Dimension scores are derived from public data and fields; weighted into the composite. Reference only.
Reactscan is a blockchain explorer for Reactive Network. Its page description says its main purpose is to “Explore transactions, contracts, addresses and blocks on the Reactive Network.” In other words, it is not an exchange, wallet, or DeFi protocol, but an on-chain data lookup tool for viewing transactions, contracts, addresses, and block information on Reactive Network.
Based on the captured page text, Reactscan covers the basic objects expected from a blockchain explorer: transactions, contracts, addresses, and blocks. This means users may be able to track on-chain activity by transaction hash, address, contract, block height, and similar dimensions. However, the text does not provide deeper details, such as whether it supports token lists, event logs, contract verification, APIs, analytics charts, labeling systems, or multi-chain browsing.
From a cryptocurrency-service perspective, Reactscan does not handle trade matching, so there is no confirmed information about supported trading pairs, derivatives and leverage, or fiat deposits and withdrawals. It also does not disclose any KYC requirements. As an explorer-type tool, it typically would not custody user assets directly, but the captured text does not explain its security architecture, privacy policy, data sources, node synchronization mechanism, or service availability guarantees. As a result, its security level cannot be assessed from the available information.
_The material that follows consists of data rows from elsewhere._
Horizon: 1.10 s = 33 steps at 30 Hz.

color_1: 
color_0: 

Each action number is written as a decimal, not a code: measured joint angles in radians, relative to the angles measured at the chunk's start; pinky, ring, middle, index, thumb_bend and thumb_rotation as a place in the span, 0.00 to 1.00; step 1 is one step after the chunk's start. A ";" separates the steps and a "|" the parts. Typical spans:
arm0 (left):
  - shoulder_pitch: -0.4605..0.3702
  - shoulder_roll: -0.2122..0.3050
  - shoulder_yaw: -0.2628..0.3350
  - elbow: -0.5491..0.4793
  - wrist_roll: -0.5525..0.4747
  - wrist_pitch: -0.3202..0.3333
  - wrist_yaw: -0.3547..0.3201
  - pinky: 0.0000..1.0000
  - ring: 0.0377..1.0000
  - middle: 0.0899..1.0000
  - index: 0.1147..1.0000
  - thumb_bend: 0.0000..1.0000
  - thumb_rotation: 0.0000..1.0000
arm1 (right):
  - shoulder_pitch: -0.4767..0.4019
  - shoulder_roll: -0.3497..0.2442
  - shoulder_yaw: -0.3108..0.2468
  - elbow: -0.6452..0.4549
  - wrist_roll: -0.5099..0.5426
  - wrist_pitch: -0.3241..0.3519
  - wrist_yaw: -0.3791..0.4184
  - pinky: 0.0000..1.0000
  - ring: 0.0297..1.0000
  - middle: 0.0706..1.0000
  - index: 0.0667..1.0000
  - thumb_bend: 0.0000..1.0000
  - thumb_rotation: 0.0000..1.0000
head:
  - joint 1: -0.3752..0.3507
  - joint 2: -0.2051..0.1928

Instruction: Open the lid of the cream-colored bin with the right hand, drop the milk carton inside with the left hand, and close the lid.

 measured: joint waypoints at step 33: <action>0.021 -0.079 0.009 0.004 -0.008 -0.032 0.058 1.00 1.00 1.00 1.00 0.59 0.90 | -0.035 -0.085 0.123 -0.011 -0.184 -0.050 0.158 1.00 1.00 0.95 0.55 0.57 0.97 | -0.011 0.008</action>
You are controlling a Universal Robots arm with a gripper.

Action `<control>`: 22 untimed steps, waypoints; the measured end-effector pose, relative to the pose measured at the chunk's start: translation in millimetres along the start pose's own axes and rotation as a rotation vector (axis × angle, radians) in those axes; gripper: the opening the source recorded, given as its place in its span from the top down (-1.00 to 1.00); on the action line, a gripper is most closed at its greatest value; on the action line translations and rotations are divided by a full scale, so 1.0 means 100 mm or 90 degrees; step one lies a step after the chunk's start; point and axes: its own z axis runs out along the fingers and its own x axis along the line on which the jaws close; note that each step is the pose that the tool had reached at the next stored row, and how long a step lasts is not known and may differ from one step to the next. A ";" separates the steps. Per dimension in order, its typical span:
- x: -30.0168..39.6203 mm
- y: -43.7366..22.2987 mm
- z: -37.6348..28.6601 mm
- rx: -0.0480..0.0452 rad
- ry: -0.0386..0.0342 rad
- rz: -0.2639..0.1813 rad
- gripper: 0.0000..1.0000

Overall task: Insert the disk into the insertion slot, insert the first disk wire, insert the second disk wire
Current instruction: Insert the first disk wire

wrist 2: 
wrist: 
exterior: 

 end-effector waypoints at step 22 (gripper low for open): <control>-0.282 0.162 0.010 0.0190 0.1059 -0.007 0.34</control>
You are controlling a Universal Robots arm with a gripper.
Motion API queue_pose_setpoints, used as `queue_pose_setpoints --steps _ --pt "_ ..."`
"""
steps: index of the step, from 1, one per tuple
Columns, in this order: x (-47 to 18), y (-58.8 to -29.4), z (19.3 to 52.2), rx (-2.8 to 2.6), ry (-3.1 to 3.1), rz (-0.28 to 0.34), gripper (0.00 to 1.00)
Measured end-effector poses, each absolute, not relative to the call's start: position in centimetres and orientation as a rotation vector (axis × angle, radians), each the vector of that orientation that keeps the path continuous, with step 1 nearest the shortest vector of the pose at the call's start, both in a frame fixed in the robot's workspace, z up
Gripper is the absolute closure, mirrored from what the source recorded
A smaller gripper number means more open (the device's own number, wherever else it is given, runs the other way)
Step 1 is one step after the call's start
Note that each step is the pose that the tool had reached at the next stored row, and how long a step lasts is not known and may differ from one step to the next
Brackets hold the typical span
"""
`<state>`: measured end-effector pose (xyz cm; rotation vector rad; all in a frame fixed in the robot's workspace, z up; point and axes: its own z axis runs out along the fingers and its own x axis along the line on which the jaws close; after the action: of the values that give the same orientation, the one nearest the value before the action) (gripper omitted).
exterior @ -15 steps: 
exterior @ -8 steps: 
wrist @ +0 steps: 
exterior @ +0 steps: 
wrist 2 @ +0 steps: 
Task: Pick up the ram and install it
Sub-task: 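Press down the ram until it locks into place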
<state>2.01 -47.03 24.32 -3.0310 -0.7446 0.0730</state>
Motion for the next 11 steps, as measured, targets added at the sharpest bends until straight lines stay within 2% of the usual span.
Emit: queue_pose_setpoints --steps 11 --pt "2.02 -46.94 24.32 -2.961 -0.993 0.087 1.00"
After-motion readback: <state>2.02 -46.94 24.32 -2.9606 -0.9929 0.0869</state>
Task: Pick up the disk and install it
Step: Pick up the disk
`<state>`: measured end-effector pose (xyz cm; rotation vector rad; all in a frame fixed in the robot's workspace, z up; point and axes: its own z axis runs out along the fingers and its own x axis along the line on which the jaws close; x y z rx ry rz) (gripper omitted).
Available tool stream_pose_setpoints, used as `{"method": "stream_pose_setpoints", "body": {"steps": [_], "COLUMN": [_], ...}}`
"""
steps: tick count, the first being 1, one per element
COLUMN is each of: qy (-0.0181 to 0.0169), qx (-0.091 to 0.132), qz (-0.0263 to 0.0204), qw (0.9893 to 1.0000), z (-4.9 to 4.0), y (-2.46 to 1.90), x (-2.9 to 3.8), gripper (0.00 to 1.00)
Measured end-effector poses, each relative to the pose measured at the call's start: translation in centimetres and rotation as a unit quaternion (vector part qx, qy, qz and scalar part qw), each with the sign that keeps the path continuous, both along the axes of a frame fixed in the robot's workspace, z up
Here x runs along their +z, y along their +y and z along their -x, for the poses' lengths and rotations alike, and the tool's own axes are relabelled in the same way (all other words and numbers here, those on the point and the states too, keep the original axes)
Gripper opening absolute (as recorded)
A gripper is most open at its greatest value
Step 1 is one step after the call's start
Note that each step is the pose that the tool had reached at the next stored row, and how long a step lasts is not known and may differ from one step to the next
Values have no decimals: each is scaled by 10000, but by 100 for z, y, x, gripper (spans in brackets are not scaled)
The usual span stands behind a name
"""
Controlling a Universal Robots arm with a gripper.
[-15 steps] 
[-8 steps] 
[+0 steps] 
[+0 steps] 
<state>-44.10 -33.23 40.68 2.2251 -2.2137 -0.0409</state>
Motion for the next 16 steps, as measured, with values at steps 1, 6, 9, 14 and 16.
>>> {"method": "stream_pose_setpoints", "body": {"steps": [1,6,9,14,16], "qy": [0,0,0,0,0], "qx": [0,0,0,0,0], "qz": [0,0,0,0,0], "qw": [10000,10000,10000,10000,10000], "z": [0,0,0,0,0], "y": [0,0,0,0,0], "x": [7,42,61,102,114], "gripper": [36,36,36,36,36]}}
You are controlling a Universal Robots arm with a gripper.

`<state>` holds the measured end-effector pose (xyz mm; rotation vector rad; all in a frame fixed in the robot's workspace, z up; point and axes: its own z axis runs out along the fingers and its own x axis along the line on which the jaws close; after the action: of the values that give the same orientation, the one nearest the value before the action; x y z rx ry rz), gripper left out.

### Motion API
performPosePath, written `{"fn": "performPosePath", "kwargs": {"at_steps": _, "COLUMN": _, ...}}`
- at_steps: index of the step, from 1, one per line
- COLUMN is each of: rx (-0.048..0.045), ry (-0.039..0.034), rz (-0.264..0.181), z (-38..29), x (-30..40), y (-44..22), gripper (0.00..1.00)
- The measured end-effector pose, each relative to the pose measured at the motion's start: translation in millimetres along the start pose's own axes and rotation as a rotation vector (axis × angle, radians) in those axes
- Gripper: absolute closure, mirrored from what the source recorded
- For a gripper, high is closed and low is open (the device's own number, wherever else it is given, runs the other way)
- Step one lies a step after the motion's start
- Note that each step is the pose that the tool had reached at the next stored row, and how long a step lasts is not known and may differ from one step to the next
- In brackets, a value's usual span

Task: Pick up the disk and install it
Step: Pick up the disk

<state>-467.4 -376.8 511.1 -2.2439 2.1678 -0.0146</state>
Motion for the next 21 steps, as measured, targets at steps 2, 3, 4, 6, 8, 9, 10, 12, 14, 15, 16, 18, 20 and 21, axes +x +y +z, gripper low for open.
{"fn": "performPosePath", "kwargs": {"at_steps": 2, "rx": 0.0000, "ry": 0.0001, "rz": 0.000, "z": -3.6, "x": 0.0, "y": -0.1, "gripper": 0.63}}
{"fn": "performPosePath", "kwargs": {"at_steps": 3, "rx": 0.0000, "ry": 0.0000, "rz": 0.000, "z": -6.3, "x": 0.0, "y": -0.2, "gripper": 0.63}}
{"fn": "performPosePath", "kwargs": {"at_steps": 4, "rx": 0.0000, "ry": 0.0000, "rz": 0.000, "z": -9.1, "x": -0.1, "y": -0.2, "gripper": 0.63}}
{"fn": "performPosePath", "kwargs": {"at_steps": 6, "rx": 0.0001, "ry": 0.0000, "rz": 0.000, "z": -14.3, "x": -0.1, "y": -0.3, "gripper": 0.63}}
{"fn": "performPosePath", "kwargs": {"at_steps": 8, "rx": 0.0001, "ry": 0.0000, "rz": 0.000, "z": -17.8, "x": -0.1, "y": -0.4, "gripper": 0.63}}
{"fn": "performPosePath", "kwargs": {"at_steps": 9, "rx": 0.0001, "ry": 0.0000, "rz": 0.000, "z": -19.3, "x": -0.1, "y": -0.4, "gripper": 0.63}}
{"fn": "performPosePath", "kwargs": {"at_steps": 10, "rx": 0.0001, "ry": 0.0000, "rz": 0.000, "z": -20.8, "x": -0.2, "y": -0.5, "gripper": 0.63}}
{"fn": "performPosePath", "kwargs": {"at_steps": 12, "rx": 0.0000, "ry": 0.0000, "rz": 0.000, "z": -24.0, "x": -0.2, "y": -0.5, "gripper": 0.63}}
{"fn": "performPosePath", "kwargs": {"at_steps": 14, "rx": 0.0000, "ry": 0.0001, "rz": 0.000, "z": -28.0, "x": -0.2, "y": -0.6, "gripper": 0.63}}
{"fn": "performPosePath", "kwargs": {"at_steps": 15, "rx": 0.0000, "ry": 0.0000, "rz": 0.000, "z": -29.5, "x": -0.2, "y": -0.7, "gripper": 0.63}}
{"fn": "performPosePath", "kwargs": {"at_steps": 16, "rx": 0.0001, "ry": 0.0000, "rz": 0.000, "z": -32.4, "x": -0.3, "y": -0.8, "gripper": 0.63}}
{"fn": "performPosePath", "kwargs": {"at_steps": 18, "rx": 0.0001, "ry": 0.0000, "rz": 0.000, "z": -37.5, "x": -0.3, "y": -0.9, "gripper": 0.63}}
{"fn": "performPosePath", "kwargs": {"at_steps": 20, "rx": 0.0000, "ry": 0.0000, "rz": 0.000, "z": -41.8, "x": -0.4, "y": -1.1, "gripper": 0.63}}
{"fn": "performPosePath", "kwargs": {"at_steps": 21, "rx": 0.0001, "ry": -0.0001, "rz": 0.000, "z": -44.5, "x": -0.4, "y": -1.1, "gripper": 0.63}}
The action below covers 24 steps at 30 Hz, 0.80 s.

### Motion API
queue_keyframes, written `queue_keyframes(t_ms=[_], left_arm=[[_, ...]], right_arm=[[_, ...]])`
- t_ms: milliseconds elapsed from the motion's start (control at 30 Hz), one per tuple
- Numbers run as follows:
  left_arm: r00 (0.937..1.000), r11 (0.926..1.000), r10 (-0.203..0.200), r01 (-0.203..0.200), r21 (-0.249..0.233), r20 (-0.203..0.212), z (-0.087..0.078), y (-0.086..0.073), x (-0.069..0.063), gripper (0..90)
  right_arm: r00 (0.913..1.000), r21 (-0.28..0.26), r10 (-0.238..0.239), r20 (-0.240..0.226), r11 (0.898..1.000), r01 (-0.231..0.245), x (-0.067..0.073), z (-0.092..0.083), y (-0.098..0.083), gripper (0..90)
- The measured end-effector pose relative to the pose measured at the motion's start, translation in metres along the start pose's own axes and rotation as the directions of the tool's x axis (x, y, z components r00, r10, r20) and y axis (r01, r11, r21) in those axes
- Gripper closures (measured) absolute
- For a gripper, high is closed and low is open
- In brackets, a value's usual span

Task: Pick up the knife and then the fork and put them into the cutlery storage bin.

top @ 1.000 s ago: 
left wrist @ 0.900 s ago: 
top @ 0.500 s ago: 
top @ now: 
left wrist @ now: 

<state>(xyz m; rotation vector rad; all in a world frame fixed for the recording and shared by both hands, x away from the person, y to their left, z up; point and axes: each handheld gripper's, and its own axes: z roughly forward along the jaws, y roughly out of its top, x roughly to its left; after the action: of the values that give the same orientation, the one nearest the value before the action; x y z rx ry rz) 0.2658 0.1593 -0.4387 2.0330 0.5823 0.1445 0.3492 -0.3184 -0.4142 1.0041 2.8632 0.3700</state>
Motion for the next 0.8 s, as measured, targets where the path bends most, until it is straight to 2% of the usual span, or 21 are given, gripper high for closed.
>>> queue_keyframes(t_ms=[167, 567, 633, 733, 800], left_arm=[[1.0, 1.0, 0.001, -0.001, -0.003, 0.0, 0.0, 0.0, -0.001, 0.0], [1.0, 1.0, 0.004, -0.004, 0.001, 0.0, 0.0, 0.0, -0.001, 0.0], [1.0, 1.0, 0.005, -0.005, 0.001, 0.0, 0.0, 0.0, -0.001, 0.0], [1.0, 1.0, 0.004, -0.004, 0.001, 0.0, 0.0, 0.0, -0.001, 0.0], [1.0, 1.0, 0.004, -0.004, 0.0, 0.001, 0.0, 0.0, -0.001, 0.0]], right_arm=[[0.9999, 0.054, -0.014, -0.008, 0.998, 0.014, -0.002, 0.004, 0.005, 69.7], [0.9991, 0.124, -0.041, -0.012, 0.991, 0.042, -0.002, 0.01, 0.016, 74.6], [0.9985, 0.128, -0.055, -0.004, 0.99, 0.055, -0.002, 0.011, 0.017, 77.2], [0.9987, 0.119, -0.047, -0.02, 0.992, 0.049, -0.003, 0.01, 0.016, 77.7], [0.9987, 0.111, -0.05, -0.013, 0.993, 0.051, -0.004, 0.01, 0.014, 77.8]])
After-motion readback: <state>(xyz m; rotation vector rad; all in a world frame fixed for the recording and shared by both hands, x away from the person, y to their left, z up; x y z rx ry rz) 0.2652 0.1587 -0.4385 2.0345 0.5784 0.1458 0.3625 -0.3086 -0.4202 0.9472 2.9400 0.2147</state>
The current page text does not show any pricing model, membership subscription, API pricing, or advertising policy. Therefore, the pricing_model and pricing_detail cannot be confirmed for now. If it is simply a standard blockchain explorer for web-based queries, users would usually care about whether it is free to use and how quickly the data updates, but the available text is insufficient to make that judgment.
Its main advantage is clear positioning: it focuses on Reactive Network and covers core on-chain data objects such as transactions, contracts, addresses, and blocks. For developers and on-chain users, this type of tool helps verify transaction status, troubleshoot contract interactions, and view address activity. The downside is also obvious: public information is very limited, making it impossible to confirm the team background, compliance status, service support, data completeness, API capabilities, or advanced analytics features.
Reactscan is best suited to Reactive Network ecosystem users, developers, project operations teams, and general users who need to check on-chain records. It is not suitable as a tool for trading, asset custody, fiat deposits and withdrawals, or leveraged trading.
The captured text does not provide information about access from mainland China, so it is unclear whether the site can be reached directly or requires a proxy. There is also no payment information, as it is not a trading platform. If you need a more mature or multi-chain blockchain explorer experience, you can compare it with tools such as Etherscan, OKLink, Tokenview, and Blockchair, though whether they support Reactive Network should be verified separately.
⚠ This review is compiled from public sources and does not constitute a purchase recommendation. Verify all facts on the vendor's official site. Verify on reactscan.net official site.
reactscan.net is an Unknown Crypto provider. TG4G tracks its product information, an overall rating of 6.0/10, and a China-accessibility score of Workable. Click "Visit Official Site" to reach reactscan.net directly.